From: Young, Milan <Milan.Young@nuance.com>
Date: Thu, 26 Apr 2012 16:32:11 +0000
To: Satish S <satish@google.com>, Deborah Dahl <dahl@conversational-technologies.com>
CC: Glen Shires <gshires@google.com>, Hans Wennborg <hwennborg@google.com>, "public-speech-api@w3.org" <public-speech-api@w3.org>
Message-ID: <B236B24082A4094A85003E8FFB8DDC3C1A456B7B@SOM-EXCH04.nuance.com>
It's true that the concepts of confidence an nbest are related, but they are not the same.

One example is "hotword" recognition, which might be used to wake up the application after long periods of silence, side speech, noise, etc.  The hotword grammar is often very simple (eg "wake up"), and thus multiple interpretations are extremely uncommon.  Developers would use "confidence" to avoid false positives which consume processing resources and induce the deaf periods I mentioned before.

Another example is multiple interpretations over the same acoustic parsing.  For example, the user says "I want to go to New York".  Did they mean New York city or New York state?  That's something you would deal with via the nbest list, not confidence.

From: Satish S [mailto:satish@google.com]
Sent: Wednesday, April 25, 2012 1:56 PM
To: Deborah Dahl
Cc: Young, Milan; Glen Shires; Hans Wennborg; public-speech-api@w3.org
Subject: Re: Additional parameters to SpeechRecognition (was "Speech API: first editor's draft posted")

A performance conscious web app could use a smaller maxNBest value so the recognizer doesn't generate all the hypotheses and then decide to throw away some of them based on the confidence value. I don't see value in providing both in this API.

I agree all the parameters suggested have been in use over the years but we should carefully consider each one in context of web apps. Can we discuss a list of web apps which will require both maxNBest and confidenceThreshold and see how to address them? In fact it would be great to adopt that as a framework for all API discussions, i.e. provide sample web app scenarios where the change/addition will be required.

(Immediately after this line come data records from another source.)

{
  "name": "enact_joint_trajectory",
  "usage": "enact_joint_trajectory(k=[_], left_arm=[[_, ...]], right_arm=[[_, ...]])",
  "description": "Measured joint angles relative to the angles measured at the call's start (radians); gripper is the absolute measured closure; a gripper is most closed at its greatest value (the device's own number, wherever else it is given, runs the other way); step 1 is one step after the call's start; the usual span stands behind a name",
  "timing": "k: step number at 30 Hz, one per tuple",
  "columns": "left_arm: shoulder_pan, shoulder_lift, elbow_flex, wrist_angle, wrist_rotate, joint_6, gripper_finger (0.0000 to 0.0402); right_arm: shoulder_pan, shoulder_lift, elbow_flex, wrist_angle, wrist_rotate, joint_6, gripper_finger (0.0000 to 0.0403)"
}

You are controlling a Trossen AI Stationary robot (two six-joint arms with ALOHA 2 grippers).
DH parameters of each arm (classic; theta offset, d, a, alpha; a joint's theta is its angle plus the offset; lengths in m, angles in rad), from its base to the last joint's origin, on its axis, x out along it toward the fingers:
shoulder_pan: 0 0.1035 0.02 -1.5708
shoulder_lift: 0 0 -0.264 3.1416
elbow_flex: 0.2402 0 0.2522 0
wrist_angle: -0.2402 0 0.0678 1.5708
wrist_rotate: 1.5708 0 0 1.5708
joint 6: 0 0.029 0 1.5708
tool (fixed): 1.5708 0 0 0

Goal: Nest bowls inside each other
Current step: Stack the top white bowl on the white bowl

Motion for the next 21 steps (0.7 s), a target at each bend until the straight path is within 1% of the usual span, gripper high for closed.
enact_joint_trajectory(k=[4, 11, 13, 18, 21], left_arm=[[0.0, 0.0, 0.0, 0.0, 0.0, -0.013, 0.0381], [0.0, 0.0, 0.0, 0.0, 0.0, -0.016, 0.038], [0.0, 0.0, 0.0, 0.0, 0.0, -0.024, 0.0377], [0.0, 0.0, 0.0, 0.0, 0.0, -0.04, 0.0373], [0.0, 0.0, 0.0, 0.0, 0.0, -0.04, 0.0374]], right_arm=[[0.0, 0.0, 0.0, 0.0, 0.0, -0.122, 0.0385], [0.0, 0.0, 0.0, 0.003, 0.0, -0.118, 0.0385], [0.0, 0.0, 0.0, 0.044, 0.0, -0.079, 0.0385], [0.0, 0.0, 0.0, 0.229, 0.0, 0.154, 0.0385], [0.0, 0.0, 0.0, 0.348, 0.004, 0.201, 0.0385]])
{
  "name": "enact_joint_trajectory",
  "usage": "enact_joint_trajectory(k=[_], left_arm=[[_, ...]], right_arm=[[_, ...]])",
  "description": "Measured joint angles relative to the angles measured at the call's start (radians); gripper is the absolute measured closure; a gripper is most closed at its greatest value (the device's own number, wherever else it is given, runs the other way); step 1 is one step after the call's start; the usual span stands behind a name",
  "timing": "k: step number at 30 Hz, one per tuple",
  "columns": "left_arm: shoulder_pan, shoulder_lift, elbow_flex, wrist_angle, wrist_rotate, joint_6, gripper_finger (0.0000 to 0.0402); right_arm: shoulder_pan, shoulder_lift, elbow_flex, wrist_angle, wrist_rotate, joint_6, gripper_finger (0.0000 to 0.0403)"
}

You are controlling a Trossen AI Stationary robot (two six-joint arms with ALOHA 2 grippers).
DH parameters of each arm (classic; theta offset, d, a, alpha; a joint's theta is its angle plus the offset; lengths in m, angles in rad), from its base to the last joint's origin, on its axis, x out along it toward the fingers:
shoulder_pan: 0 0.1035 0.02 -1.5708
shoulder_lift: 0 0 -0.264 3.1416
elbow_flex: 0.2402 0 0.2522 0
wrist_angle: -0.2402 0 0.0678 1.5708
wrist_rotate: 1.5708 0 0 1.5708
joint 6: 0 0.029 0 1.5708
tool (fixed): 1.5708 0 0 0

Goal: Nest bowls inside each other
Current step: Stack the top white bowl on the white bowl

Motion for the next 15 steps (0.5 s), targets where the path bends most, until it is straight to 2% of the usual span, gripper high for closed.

On Wed, Apr 25, 2012 at 9:40 PM, Deborah Dahl <dahl@conversational-technologies.com<mailto:dahl@conversational-technologies.com>> wrote:
Yes, the filtering that I was talking about is something that you would do at the level of the interaction manager, whether that's implemented on the client, or whether it's running on another server. It doesn't mean that there isn't a value in also doing some filtering on the server, for the reasons Milan pointed out.

From: Young, Milan [mailto:Milan.Young@nuance.com<mailto:Milan.Young@nuance.com>]
Sent: Wednesday, April 25, 2012 2:08 PM
To: Glen Shires

Cc: Hans Wennborg; Satish S; public-speech-api@w3.org<mailto:public-speech-api@w3.org>
Subject: RE: Additional parameters to SpeechRecognition (was "Speech API: first editor's draft posted")

You have ignored my two points about why it is often best to filter low confidence matches on the server (ie performance and clipping).  Just because Deborah points out that there are additional use cases for filtering on the client does not invalidate my claim.

Yes, we should try to deliver consistent behavior across UAs, speech engines, and even dialog states.  But let's not throw the baby out with the bathwater if we can't nail it down in a v1.

From: Glen Shires [mailto:gshires@google.com]<mailto:[mailto:gshires@google.com]>
Sent: Wednesday, April 25, 2012 10:43 AM
To: Young, Milan
Cc: Hans Wennborg; Satish S; public-speech-api@w3.org<mailto:public-speech-api@w3.org>
Subject: Re: Additional parameters to SpeechRecognition (was "Speech API: first editor's draft posted")

I think (hope) that most web developers won't have to worry about confidence values because the default set by the speech recognizer should be sufficient.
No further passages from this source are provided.